▶ [What you should do] Work through the records below and copy every line that includes "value".
—————
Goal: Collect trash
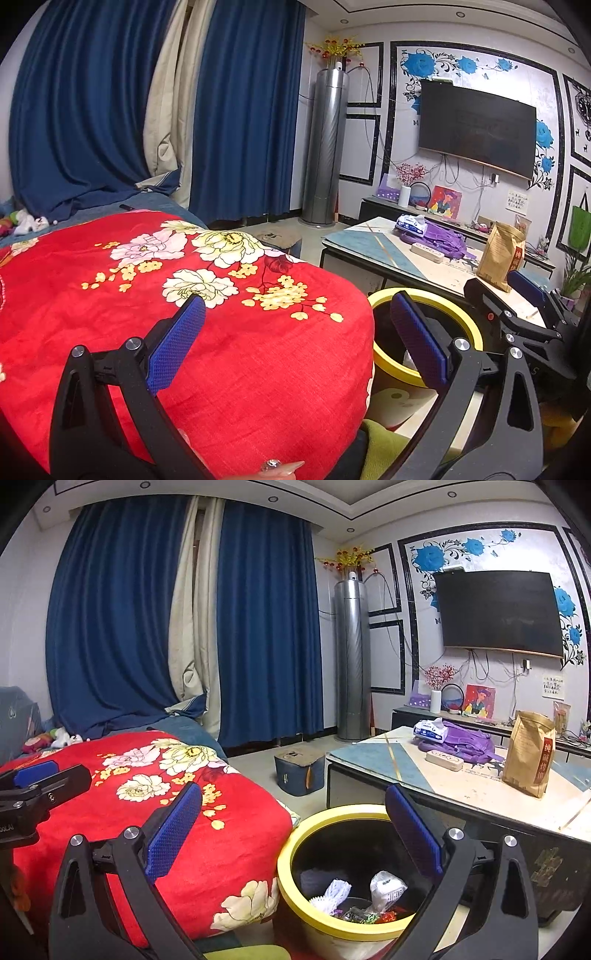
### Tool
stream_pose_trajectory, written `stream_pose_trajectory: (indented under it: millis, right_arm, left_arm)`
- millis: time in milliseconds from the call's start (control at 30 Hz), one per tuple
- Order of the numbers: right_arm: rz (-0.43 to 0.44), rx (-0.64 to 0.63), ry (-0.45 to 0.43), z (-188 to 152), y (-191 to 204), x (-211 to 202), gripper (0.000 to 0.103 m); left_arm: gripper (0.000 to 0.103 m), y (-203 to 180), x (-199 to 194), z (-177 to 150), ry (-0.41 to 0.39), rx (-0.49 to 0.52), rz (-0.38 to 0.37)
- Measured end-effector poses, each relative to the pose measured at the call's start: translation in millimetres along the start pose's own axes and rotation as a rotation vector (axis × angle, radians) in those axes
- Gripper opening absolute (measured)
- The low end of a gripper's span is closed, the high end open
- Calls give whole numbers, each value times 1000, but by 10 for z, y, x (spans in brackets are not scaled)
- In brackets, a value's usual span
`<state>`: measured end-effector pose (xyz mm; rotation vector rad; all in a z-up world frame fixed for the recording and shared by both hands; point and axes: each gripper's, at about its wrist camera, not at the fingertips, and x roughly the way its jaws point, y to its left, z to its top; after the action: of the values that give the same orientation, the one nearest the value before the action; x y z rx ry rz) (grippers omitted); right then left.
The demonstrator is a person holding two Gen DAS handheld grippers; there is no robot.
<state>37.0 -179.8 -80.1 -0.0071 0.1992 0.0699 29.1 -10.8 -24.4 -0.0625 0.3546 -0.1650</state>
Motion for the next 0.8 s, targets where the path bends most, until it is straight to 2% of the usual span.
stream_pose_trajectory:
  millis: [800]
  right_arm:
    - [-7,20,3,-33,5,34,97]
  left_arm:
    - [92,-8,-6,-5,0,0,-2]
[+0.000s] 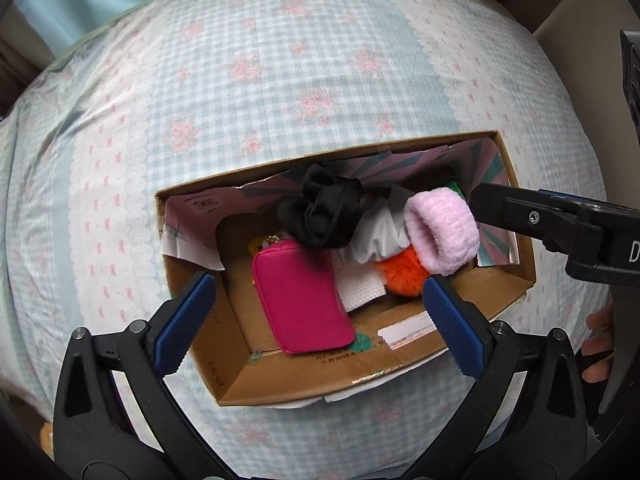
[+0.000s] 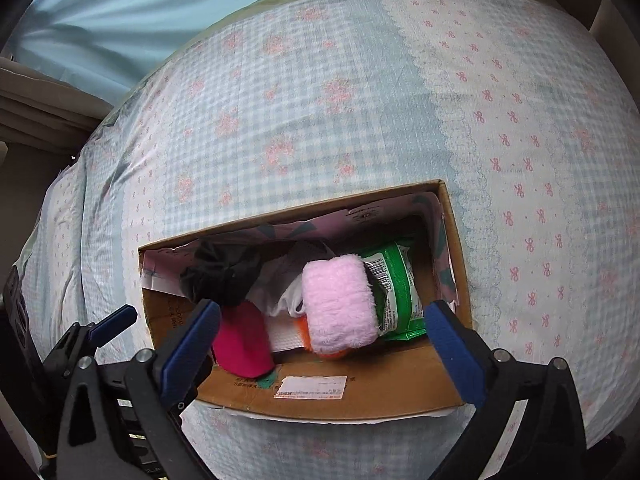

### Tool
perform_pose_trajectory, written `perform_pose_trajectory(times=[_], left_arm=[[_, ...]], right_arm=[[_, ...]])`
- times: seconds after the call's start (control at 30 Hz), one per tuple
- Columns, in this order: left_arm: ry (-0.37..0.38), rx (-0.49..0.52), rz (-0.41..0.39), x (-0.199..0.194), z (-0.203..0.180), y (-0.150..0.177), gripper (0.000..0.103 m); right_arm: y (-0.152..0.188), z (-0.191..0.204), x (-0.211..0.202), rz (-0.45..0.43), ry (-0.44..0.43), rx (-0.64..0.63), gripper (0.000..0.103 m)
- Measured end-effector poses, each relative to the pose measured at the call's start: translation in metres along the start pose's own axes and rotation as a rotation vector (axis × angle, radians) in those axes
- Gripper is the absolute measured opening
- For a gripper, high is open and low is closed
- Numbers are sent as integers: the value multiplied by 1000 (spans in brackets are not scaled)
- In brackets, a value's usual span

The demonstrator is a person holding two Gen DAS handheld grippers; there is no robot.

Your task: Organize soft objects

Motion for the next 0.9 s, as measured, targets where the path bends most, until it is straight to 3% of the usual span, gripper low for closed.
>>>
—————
▶ [Exercise response]
- Calls give whole numbers, each value times 1000, but by 10 for z, y, x (spans in brackets are not scaled)
- In brackets, a value's usual span
`<state>`: measured end-effector pose (xyz mm; rotation vector rad; all in a z-up world frame fixed for the recording and shared by both hands; point and axes: each gripper's, at about its wrist camera, not at the fingertips, and x roughly the way its jaws point, y to its left, z to its top; after the action: of the values that give the same orientation, the one nearest the value before the action; x y z rx ry rz) (grippers omitted); right then left.
- Numbers are sent as integers: the value multiplied by 1000 (spans in brackets are not scaled)
- In brackets, a value's usual span

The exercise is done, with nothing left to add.